An interest in baseball and statistics certainly helps, but there’s enough for others to get involved. Yes there isn’t much razzle-dazzle, popcorn chundering or gaudy sports suspense, and the film is over a couple of hours, but the story of a couple of guys plugging away without a safety rope at what they believe in – under enormous pressure – is more than engaging enough to make the time pass unnoticed. And that’s before you take into account this all this actually happened.
Furthermore managerial misfit Beane – who will spend his entire time building a team but never watching a game – has a compelling journey as he tries to find a place in the game he could never quite figure out, and the cast enjoy a refreshing chemistry.
So if you like baseball, maths, the docu-drama style of The Social Network, or watching the risky endeavour of trying something new – you’ll be in for a moving, sports-twisted treat.

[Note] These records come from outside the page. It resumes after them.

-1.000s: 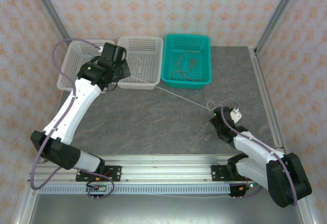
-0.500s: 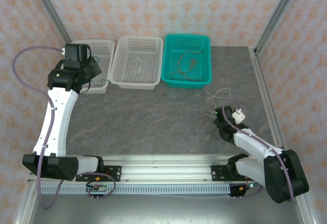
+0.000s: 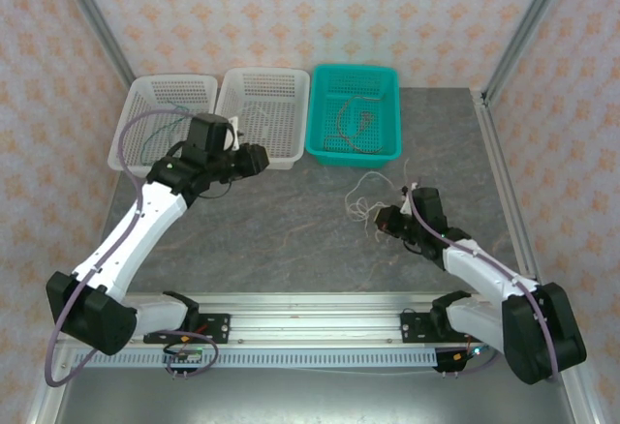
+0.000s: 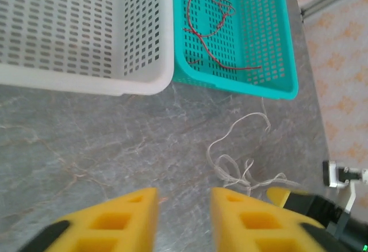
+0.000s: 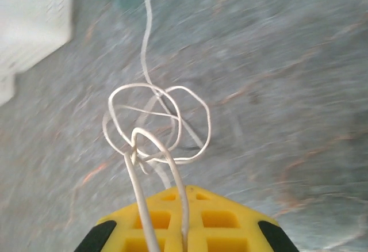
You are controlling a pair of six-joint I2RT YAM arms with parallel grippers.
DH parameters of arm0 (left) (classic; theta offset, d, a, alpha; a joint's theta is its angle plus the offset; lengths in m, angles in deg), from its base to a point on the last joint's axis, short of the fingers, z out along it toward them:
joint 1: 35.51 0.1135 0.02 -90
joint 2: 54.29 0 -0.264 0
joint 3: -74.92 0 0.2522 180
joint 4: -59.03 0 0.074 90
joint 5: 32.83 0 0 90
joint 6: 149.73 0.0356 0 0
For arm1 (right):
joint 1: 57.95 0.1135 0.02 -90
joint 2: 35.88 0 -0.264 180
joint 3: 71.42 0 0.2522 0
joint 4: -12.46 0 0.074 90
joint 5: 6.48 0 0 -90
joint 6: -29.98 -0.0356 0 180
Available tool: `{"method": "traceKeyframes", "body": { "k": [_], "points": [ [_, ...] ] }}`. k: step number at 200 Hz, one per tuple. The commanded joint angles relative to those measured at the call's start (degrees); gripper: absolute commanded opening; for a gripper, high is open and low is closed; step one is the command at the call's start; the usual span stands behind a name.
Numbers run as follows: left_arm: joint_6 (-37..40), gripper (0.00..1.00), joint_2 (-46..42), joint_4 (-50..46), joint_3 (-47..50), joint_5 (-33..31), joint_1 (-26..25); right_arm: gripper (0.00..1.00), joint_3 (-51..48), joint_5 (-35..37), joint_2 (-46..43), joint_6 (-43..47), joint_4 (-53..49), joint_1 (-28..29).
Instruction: Untangle the cables
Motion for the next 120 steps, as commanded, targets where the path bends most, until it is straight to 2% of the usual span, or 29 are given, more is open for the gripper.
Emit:
{"method": "traceKeyframes", "body": {
  "k": [1,10,26,52,81,96,120],
  "points": [
    [-2.6,0.43,1.8,4.5,3.2,-1.6,-2.4,0.00,1.8,-9.4,-0.6,5.3,-3.0,2.8],
    [-1.0,0.51,3.0,4.8,3.6,-2.4,-4.5,0.00,2.1,-10.4,0.0,5.8,-3.2,4.6],
    [0.0,0.58,6.3,6.1,4.1,-3.8,-8.0,0.00,2.4,-12.2,2.3,5.8,-2.3,7.0],
    [-0.9,0.63,12.9,10.3,4.5,-4.2,-11.5,0.00,3.0,-15.4,6.4,5.7,-0.7,8.7],
    [2.7,0.67,20.7,14.2,3.2,-6.7,-13.9,0.00,4.3,-17.7,10.2,6.5,-0.8,9.7],
    [4.9,0.69,25.0,16.5,1.9,-3.5,-13.9,0.00,4.6,-17.3,10.7,6.8,-1.1,9.6],
    [8.6,0.68,31.1,14.9,-1.4,1.5,-14.2,0.00,4.8,-16.1,10.7,7.0,-1.0,9.6]
  ]
}}
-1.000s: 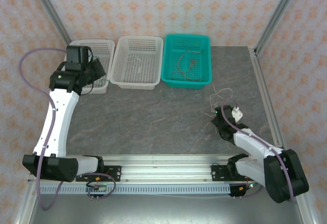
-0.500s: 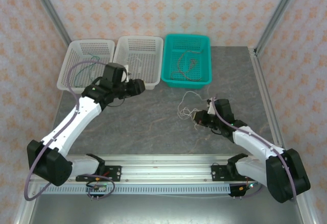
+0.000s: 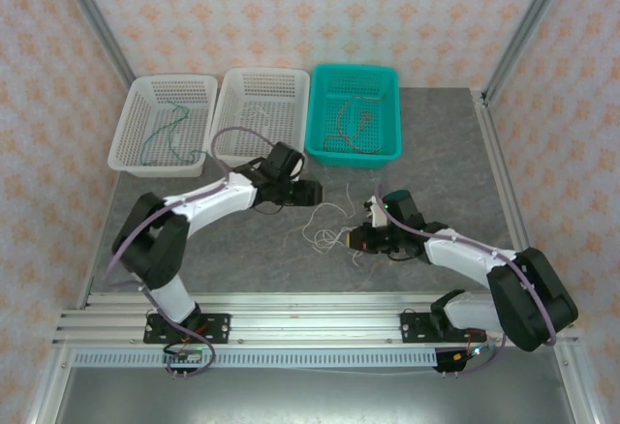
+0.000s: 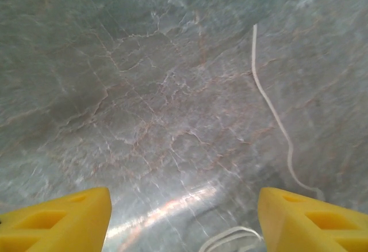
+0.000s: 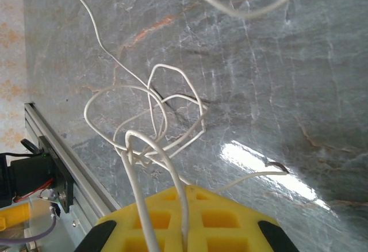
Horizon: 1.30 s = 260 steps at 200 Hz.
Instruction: Untangle the cables
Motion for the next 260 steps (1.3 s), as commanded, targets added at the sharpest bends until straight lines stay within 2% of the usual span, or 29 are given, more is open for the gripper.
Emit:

Add or subtract a half-star depending on your interest in the sport. Or maths!
*For the uninitiated a player can primarily get on base (as in not be one of 3 outs allowed in an inning) two ways – hit the ball and reach the base 90ft away before the ball, or without the ball being caught, OR patiently work the “count” to see if the pitcher throws 4 “balls” – pitches that miss an imaginary hitting zone – before he throws 3 strikes – pitches that pass through the zone, or any pitch swung on and missed. The idea is that hits are sexy and valued by scouts – who have operated the same way for 150 years – and walks are disciplined but bland and unnoticed. But according to Peter Brand, they are just as good as a hit, while also tiring out the opposing pitcher by making him throw more pitches.